## WHAT THE TASK REQUIRES
Please tally the lines below that contain the string "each" and reply with that figure only.

## DATA EXTRACT
########
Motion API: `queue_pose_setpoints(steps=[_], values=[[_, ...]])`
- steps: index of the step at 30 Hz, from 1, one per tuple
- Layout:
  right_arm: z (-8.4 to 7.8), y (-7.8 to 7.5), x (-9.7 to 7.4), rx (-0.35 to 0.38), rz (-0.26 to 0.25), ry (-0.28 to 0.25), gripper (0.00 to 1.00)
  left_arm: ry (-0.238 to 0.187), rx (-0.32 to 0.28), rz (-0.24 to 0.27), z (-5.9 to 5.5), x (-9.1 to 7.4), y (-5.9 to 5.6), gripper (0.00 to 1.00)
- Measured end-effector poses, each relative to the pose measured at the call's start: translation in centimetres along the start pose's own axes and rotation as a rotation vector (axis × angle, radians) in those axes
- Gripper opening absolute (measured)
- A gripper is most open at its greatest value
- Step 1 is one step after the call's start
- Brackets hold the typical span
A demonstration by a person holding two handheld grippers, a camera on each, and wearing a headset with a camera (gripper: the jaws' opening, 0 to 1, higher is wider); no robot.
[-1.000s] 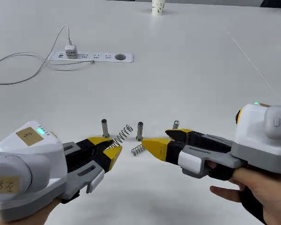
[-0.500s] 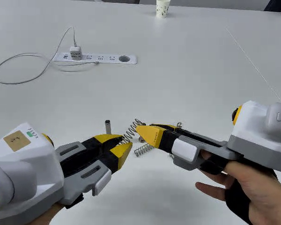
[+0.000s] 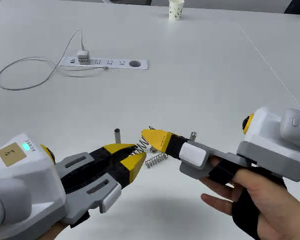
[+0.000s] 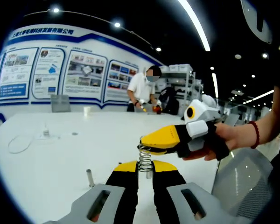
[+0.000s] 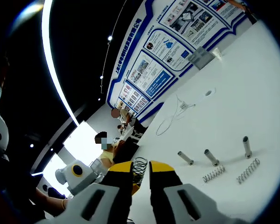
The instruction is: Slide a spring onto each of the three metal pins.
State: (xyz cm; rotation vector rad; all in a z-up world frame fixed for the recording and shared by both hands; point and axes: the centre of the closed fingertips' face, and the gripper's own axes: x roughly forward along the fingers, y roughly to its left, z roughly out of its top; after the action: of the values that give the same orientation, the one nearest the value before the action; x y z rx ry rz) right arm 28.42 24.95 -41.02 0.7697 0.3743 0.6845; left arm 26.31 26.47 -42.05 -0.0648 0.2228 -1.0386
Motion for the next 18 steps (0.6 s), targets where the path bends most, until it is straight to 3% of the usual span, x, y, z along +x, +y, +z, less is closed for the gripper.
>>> queue_pose_setpoints(steps=[10, 18], values=[[-0.5, 0.2, 0.1, -0.028, 0.005, 0.028, 0.11, 0.036, 0.027, 0.005, -0.6, 0.0, 0.0, 0.1], [-1.2, 0.4, 0.5, -0.159, -0.01, 0.074, 0.11, 0.083, 0.065, 0.03, -1.5, -0.1, 0.3, 0.11]])
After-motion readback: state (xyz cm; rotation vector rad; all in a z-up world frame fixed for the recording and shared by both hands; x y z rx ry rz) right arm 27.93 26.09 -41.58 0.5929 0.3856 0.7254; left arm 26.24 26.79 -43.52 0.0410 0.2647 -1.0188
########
## EXERCISE SOLUTION
3